Once the job is finished, that HTML file will now be served by each web server - no logging in, no managing assets - just a single CLI command.
The Bacalhau Job
First up, we put together our job file that we’ll be sending to each compute node in our Bacalhau Network
There’s a couple of important things to note about this job file:
First, take note of how we use the localDirectory InputSource to allow our Bacalhau job to read and write files in a specific directory. One of Bacalhau’s best features is its ability to read and write arbitrary files on a remote system while keeping the rest of the system secure. Only the specified files are accessible, protecting the rest of the file system from unwanted access!
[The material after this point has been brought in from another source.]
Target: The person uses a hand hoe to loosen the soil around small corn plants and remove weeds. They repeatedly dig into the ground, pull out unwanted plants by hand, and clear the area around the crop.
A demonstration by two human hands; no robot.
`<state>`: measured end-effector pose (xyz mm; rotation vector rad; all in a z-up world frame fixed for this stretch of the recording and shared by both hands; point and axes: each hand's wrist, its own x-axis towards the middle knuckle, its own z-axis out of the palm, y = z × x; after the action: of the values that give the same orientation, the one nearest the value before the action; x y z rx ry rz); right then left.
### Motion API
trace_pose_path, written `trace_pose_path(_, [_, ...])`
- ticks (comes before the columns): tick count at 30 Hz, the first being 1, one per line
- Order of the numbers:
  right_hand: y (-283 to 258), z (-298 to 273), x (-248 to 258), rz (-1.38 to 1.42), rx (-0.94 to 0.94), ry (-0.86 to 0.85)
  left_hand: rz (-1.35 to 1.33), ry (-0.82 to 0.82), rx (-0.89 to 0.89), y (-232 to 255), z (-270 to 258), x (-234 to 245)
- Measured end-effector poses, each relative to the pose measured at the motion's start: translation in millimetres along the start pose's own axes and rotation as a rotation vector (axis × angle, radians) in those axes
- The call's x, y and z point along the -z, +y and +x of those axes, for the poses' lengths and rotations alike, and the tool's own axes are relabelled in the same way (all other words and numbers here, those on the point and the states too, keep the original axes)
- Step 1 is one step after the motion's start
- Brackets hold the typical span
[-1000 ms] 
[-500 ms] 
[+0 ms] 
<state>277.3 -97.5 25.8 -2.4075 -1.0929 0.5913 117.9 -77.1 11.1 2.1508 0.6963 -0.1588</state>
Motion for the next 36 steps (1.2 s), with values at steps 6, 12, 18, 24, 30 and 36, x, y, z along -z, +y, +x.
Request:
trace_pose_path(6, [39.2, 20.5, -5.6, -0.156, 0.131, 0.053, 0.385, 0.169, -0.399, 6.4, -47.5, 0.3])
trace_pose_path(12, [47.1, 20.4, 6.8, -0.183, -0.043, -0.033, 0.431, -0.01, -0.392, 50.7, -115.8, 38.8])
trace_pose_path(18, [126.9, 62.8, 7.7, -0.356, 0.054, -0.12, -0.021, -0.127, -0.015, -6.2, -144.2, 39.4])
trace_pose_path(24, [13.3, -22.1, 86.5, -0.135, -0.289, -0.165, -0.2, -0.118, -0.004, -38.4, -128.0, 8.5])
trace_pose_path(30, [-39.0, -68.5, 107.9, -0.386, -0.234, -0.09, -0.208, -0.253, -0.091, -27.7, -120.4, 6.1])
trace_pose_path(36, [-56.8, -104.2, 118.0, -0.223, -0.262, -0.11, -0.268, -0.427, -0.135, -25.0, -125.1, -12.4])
This provides a secure, standardized way to access specific directories on the remote systems where our compute nodes are running. In this case, we’re giving our Bacalhau job permission to read and write to the /var/www/html directory on each compute node, where nginx serves static files by default.
When we distribute our new HTML file, it will be written to /var/www/html/index.html, replacing the default nginx index page and serving our new content instead.
The second thing to note are the environment variables - specifically the COMMAND environment variable. Here, we’re passing through some content on the CLI when we submit our job to each node with the Bacalhau command. The command variable is going to be a Base64 encoded string which contains the HTML file we want to write to our nodes and the Python script which is going to do the persistence for us.
Let’s dive into that a little deeper…
Containerless Code Execution
What makes this process even simpler is a something we've developed to enhance Bacalhau: containerless Python execution.
This allows Python workloads to run directly, without the overhead of containers. It’s faster, more efficient, and streamlines the entire deployment process.
Depending on what you're building, when submitting jobs to a Bacalhau network, you're usually creating a containerized workload and sending it off for execution on a system within the network. But that’s still a lot of work just to run a simple Python script!
We’ve put together a pre-baked container image which can parse a Python script submitted as part of the job execution, and then run it on the nodes of your choice.
We love using this for quickly putting together scripts which can work over data on Bacalhau nodes, and in this instance, we’re using it to wrap up some HTML code in a Python script, encoding that in Base64, and then shipping it off to write that HTML to the system.
Shell Script
When you use Bacalhau to run containerless python scripts, you would normally do something like the following to Base64 encode everything before sending it off with the CLI:
bacalhau job run job.yaml --template-vars "fulltext=$(cat script.py | base64)"
That approach works well when your Python file is self-contained, but we want to bundle our HTML with the Python script so it can write the file to the compute nodes during execution. This adds a bit of complexity, but it’s easily managed with a little shell scripting magic to package everything together for seamless deployment.
In the previous command, we passed the Python file directly through the Base64 encoder. This time, we’ll use a shell script that reads the index.html file, injects it into a template for the Python script, Base64 encodes the new Python script, and then passes that to the Bacalhau CLI. This approach allows us to dynamically bundle the HTML file with the Python script for deployment across our compute nodes.
And it’s only 20 lines or so!
Deploying Everything, Everywhere, All at Once
So, now that we’ve looked at all of the component parts of the demo, it’s time to deploy our new page everywhere, all at the same time.
You may have noticed that in the job.yaml file, the job type is set to "ops". This means that once we send it to our Bacalhau network, it will run on every node that meets the job's requirements. In this case, we haven’t specified any minimum requirements, so the job will execute on every node in the network, writing our index.html file to each system.
So, if we run our job with the following command…
bacalhau job run job.yaml --template-vars "fulltext=$(./generate_script.sh)"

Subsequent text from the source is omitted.